Os seguidores de Jesus também jejuavam em circunstâncias especiais, em particular quando havia muita preocupação com receber orientação divina. Lemos assim a respeito de certos na congregação cristã em Antioquia, profetas e instrutores, que ministravam publicamente a Jeová e jejuavam”. Isto aconteceu num tempo em que houve grande perseguição movida aos discípulos e em que o espírito de Deus orientou que Paulo e Barnabé fossem enviados na sua primeira viagem missionária entre os gentios. — Atos 13:2, 3.
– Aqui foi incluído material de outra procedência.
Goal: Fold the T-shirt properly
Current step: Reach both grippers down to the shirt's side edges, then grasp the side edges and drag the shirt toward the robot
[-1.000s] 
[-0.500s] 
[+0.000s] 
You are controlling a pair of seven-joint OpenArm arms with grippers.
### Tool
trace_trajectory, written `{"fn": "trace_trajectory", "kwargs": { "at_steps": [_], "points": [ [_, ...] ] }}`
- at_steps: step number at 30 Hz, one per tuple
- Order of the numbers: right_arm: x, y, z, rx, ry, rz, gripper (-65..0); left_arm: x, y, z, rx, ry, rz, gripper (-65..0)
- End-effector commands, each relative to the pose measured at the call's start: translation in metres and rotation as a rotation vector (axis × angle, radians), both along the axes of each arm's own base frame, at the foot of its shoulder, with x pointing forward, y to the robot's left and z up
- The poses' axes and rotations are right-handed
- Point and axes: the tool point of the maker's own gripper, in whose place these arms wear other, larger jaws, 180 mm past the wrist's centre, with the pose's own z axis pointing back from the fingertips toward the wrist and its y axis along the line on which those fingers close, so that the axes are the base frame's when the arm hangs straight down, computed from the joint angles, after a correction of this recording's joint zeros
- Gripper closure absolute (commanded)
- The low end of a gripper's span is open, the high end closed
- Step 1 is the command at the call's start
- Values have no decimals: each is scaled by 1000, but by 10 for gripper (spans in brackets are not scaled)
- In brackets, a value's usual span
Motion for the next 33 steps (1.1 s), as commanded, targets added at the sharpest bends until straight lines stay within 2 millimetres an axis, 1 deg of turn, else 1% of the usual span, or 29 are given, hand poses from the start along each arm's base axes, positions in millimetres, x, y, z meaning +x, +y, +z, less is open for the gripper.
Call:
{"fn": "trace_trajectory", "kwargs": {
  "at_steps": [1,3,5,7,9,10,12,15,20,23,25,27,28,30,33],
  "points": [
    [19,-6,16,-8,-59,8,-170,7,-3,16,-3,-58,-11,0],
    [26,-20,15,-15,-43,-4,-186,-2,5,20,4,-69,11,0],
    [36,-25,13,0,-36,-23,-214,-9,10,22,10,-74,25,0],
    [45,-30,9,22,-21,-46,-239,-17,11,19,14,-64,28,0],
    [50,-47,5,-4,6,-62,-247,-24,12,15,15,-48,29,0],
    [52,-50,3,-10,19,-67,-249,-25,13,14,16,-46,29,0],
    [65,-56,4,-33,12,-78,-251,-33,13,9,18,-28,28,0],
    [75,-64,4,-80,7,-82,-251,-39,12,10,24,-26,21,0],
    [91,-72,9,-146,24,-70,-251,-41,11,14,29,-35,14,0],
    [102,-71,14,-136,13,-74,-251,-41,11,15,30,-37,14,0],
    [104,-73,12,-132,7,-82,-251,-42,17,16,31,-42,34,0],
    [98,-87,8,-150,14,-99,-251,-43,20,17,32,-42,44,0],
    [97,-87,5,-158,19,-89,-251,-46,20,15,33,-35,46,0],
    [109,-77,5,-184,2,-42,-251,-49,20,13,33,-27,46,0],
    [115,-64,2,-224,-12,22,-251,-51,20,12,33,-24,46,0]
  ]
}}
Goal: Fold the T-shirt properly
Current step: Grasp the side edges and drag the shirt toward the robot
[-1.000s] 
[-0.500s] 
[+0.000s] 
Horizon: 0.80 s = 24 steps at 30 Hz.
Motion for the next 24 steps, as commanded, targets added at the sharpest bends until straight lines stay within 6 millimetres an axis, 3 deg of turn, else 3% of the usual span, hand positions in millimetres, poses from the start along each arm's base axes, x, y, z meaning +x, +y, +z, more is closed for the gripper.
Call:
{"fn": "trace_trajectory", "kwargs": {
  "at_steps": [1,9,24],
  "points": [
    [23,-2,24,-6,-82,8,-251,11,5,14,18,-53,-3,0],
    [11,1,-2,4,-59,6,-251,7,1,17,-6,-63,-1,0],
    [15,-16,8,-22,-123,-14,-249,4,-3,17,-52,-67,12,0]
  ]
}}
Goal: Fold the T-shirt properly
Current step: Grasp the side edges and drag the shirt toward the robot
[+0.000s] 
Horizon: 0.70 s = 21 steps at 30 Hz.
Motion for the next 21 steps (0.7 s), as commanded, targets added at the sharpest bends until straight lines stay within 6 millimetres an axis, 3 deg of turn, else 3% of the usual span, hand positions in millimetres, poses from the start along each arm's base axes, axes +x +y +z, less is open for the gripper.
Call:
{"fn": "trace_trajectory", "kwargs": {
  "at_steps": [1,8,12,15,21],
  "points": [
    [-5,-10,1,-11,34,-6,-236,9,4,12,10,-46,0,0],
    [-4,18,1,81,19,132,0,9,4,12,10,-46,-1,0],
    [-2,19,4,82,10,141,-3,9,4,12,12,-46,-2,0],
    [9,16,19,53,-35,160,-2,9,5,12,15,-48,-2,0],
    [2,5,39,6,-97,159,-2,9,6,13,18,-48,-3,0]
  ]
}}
Novamente, quando Paulo e Barnabé estabeleceram congregações na Galácia, precisavam de homens maduros e fortes para tomar a dianteira nas congregações recém-formadas. Para se certificarem de que a sua escolha era certa, ‘ofereciam orações com jejuns’ em conexão com as designações. — Atos 14:23.
Jesus não deu aos seus discípulos uma ordem de jejuar quando disse: ‘Virão dias em que o noivo lhes será tirado, e então jejuarão.” Jesus estava apenas predizendo o que aconteceria realmente com seus seguidores mais tarde, quando ele fosse morto. Sem dúvida, eles ficaram tão perturbados, que não quiseram comer. — Mat. 9:15.
O apóstolo Paulo fala de si mesmo como jejuando (segundo a tradução da Versão Almeida), em 2 Coríntios 6:5 e 11:27. Mas as situações de que o apóstolo fala aqui eram obviamente tais que estavam além de seu controle. A expressão é traduzida de modo mais correto por “tempos sem comida” e “fome”, “sem comida”. — Tradução do Novo Mundo; The Jerusalém Bíblia; Revised Standard Version.
ASCETISMO
Na congregação cristã em Colossos, alguns foram engodados a seguir práticas ascéticas. Sem dúvida, isto se devia principalmente a influência dos judeus que tentavam fazer os cristãos voltar à Lei, insistindo em que observassem os preceitos dela. Paulo escreveu aos desencaminhados: “Por que, como se vivêsseis no mundo, vos sujeitais ainda aos decretos: ‘Não manuseies, nem proves, nem toques’, no que se refere às coisas que estão todas destinadas à destruição por serem consumidas pelo uso, de acordo com os mandados e ensinos de homens? Estas mesmas coisas, deveras, têm aparência de sabedoria numa forma de adoração imposta a si próprio e em humildade fingida, no tratamento severo do corpo; mas, não são de valor algum em combater a satisfação da carne.” — Col. 2:20-23.
De modo que os cristãos, hoje, talvez jejuem por um tempo limitado por motivos práticos. Mas não devem fazer isso pensando que seja um requisito religioso imposto à congregação cristã. Tudo o que fazem visa servir a Jeová mais plenamente, conforme disse o apóstolo: “Quem come, come para com Jeová, pois dá graças a Deus; e aquele que não come, não come para com Jeová, contudo, dá graças a Deus.” — Rom. 14:6.
[Nota(s) de rodapé]
a Compare as versões Almeida, revista e corrigida Figueiredo e Trinitária com a versão Almeida Revisão Autorizada; a versão do Centro Bíblico Católico e a da Editora Herder.